September - It’s that time of year again, a month full of celebrations! Well, at least over here at Lovelight stories. 

The last two years, together, we’ve supported Charity: water - in 2017 as part of my birthday campaign (Yes! September is my birthday month!) and in 2018 as part of Charity: water’s own birthday campaign with the launch of Scott Harrison’s book, Thirst. If you’ve read last year’s story about Charity: water and Thirst, you know funds from the birthday campaign were put towards delivering water in Mozambique. Indeed they were! We just received reports of TWO water projects our campaign helped to support! Click here to see hot-off-the-press reports from Charity: water of both projects in Napera and Triangulo - detailing GPS coordinates, photos, number of people served, and more!

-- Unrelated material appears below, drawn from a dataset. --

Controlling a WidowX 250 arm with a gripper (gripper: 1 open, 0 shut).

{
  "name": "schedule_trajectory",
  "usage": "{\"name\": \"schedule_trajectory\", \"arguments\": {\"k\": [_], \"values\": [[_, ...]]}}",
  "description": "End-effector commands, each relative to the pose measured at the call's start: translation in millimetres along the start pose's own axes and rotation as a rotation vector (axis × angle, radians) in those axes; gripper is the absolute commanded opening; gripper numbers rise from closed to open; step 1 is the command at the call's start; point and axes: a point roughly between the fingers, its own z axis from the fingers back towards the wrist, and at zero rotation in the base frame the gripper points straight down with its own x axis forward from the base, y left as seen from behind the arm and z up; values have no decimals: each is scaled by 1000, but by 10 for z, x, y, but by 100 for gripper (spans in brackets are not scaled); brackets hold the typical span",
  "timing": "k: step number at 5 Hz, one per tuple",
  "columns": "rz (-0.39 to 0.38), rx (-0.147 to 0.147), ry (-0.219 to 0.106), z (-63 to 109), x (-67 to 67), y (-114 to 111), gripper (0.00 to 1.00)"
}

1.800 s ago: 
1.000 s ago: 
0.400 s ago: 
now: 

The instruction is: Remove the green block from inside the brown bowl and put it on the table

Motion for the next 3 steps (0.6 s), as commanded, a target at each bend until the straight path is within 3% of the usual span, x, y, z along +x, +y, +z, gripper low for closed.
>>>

And as if that’s not enough to celebrate, this month, we’re celebrating two more birthday’s! Lovelight stories is officially 1 and MAP International is celebrating 65 years of bringing life-saving medicines to the world! In fact, MAP is the focus of this month’s story and is very much deserving so.

MAP International is a Christian organization providing life-changing medicines and health supplies to people in need around the world. While they’re Christian based, they serve all people, regardless of religion, gender, race, nationality, or ethnic background.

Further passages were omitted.